9.4 Cluster-level parallelism

Table of Contents

Scope of cluster-level parallelism

Cluster-level parallelism is about how your application uses multiple nodes in a cluster at the same time. In hybrid programs, node-level parallelism is usually handled by threads (e.g., OpenMP within a node), while cluster-level parallelism is handled by processes (typically MPI) communicating over a network.

In this chapter, the focus is on:

How work is distributed across nodes.
How MPI (or similar models) is used at the inter-node level in hybrid codes.
How cluster interconnect characteristics affect your design.
Practical patterns and choices specific to the multi-node level.

Details of MPI syntax, OpenMP constructs, and interconnect technologies are covered in their respective chapters; here we concentrate on how they combine at cluster scale.

Processes, nodes, and ranks

On a multi-node system, you typically have:

Many nodes.
Each node with multiple sockets/cores (often with hardware threads).
One or more MPI processes per node, each of which may spawn threads.

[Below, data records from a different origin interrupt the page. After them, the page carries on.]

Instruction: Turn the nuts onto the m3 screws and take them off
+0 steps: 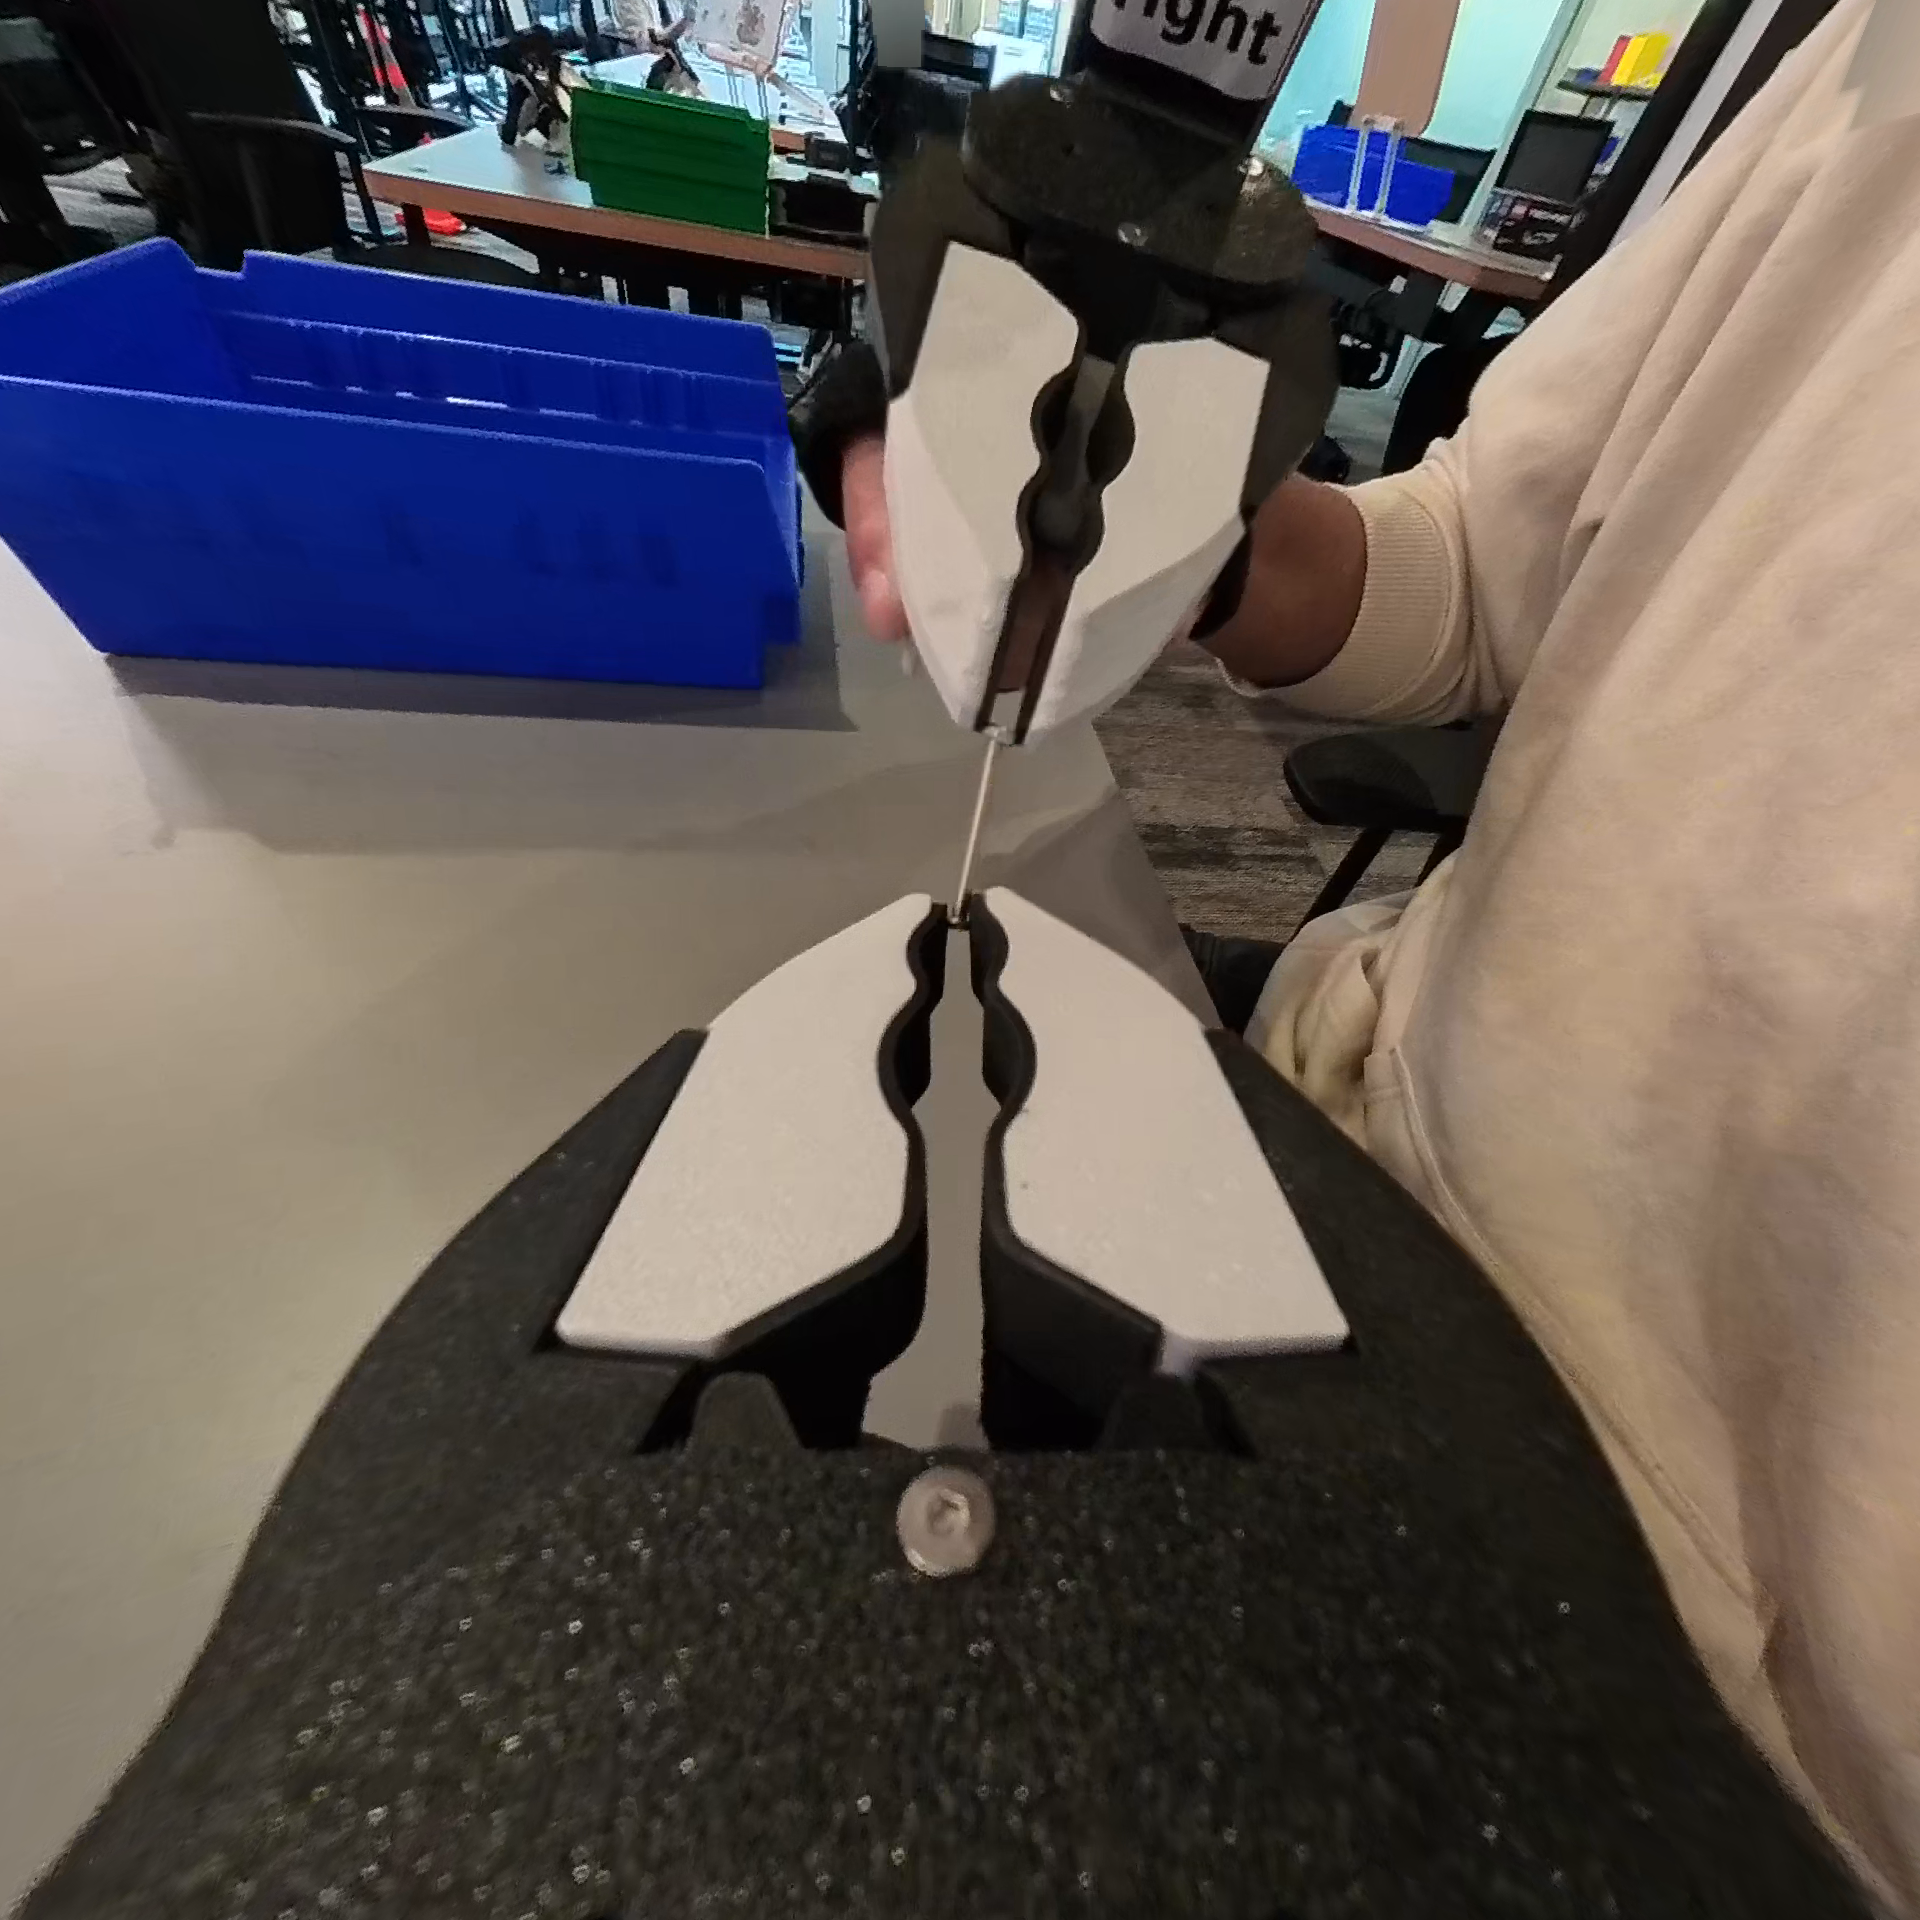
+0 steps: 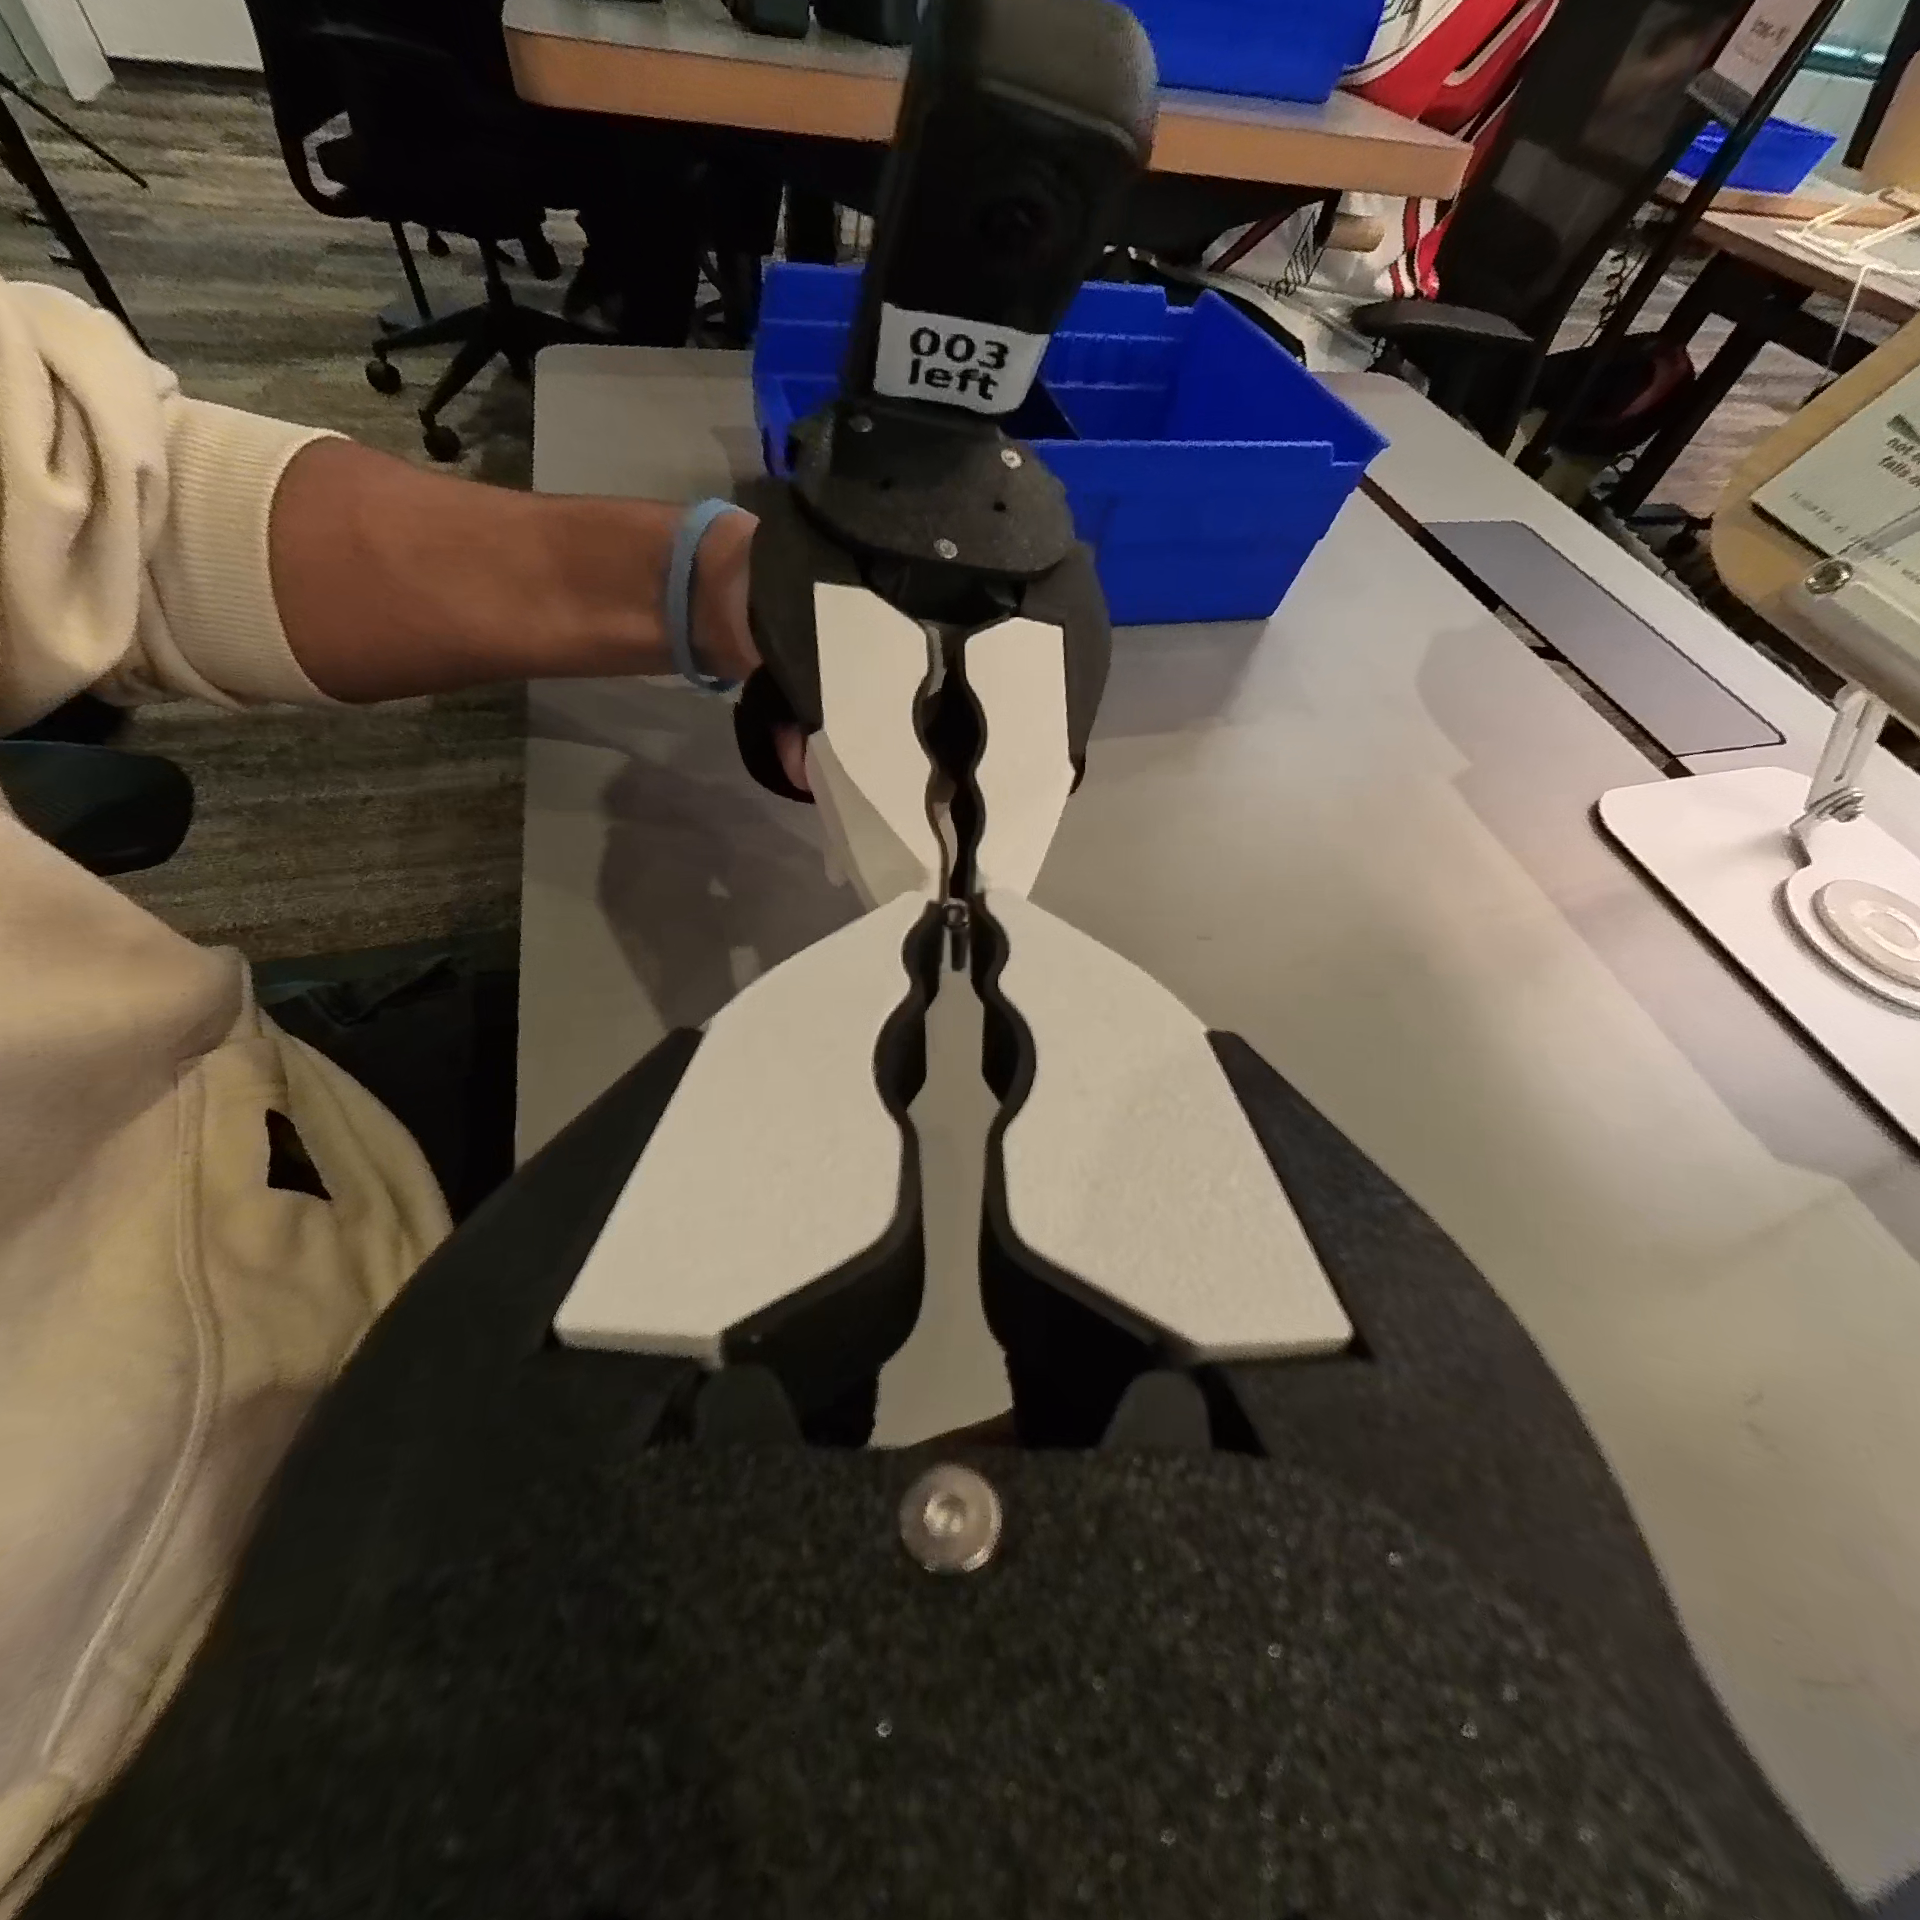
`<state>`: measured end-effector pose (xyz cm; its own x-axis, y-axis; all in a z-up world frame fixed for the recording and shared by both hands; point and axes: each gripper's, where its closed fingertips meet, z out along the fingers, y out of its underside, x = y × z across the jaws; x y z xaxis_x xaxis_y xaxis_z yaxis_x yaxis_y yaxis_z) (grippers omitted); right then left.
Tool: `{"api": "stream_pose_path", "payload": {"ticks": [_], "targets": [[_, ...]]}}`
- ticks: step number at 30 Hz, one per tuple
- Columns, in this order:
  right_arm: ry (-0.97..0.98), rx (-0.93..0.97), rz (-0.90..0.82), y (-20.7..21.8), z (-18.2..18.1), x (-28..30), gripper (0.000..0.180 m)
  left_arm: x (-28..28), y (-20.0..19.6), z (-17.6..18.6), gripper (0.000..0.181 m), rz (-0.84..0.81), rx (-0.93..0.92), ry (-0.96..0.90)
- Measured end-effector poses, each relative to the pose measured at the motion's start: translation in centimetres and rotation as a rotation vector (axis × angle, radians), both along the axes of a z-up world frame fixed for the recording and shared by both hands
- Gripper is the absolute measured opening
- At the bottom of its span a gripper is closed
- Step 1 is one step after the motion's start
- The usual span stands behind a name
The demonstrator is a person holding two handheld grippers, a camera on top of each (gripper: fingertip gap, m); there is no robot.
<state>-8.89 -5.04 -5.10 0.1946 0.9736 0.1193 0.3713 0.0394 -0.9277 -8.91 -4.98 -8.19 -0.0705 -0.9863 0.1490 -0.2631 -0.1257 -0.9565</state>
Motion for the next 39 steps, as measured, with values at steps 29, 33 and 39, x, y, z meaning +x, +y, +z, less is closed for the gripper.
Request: {"api": "stream_pose_path", "payload": {"ticks": [29, 33, 39], "targets": [[0.034, -0.026, 0.069, -1.0, 0.3, 0.3, 0.005, 0.2, -1.2, 0.2, 0.004, -0.104, -0.075, -0.018], [0.024, -0.02, 0.079, -1.2, 0.2, 0.3, 0.005, 0.3, -1.4, 0.2, 0.004, -0.114, -0.079, -0.012], [0.025, -0.025, 0.095, -1.4, 0.1, 0.1, 0.005, 0.3, -1.8, 0.0, 0.004, -0.134, -0.083, 0.0]]}}
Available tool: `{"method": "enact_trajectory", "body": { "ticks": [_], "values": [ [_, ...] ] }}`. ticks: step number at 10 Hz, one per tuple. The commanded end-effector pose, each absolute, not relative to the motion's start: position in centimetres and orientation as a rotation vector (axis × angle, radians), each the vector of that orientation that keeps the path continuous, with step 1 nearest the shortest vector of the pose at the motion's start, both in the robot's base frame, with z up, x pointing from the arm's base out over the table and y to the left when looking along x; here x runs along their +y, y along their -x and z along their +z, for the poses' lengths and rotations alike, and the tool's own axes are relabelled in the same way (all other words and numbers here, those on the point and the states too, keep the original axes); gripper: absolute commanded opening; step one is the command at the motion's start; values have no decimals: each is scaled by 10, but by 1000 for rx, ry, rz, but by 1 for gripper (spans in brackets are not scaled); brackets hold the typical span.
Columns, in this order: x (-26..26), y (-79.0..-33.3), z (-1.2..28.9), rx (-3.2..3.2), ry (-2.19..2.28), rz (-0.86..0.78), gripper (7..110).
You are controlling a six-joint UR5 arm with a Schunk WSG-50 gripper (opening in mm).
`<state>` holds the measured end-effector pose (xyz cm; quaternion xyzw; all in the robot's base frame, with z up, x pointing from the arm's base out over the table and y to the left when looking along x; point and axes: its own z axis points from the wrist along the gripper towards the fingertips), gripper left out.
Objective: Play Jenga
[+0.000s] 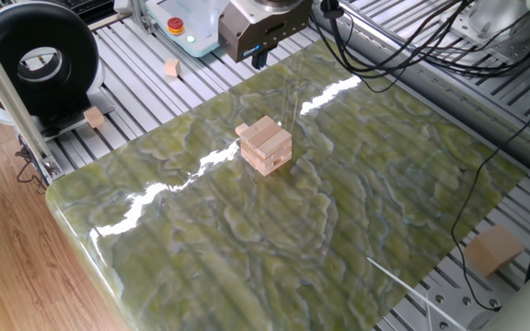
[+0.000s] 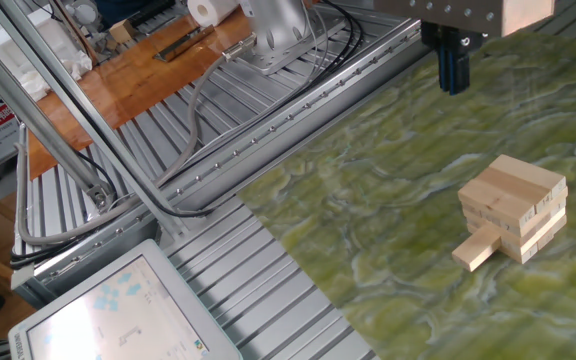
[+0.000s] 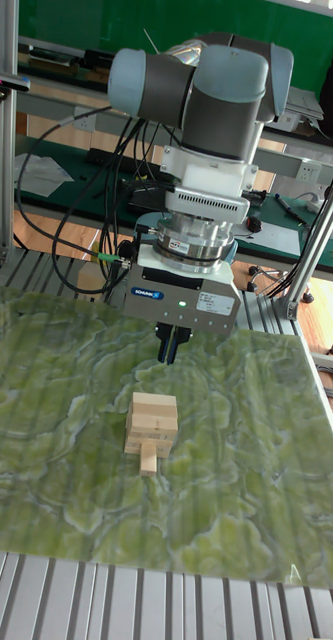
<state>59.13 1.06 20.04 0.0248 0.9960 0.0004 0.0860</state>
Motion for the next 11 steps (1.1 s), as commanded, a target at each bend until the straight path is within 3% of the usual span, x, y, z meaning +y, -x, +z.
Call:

Cluster-level parallelism is primarily about MPI processes (or equivalent) and how they are mapped to nodes:

Global ranks: each MPI process has a unique rank in MPI_COMM_WORLD. Cluster-level decisions often depend on this global layout.
Node-local ranks: within a node, processes can be indexed 0, 1, 2, … for mapping to sockets/NUMA domains.
Resource binding: you decide which process runs on which node and which cores it uses, often via job scheduler options (e.g., SLURM’s --nodes, --ntasks, --ntasks-per-node, --cpus-per-task).

Cluster-level design concerns:

How many processes to run per node.
How much memory each process needs.
How processes will communicate across nodes versus within nodes.

Hybrid decomposition: across nodes vs. within nodes

In a hybrid MPI + threads program, you partition work in two stages:

Cluster-level (inter-node) decomposition

Divide the global problem into chunks assigned to MPI processes.
Each process is usually bound to one node or a subset of a node.

Node-level (intra-node) decomposition

Within each process, threads further subdivide that process’s chunk.
This typically uses shared-memory parallelism.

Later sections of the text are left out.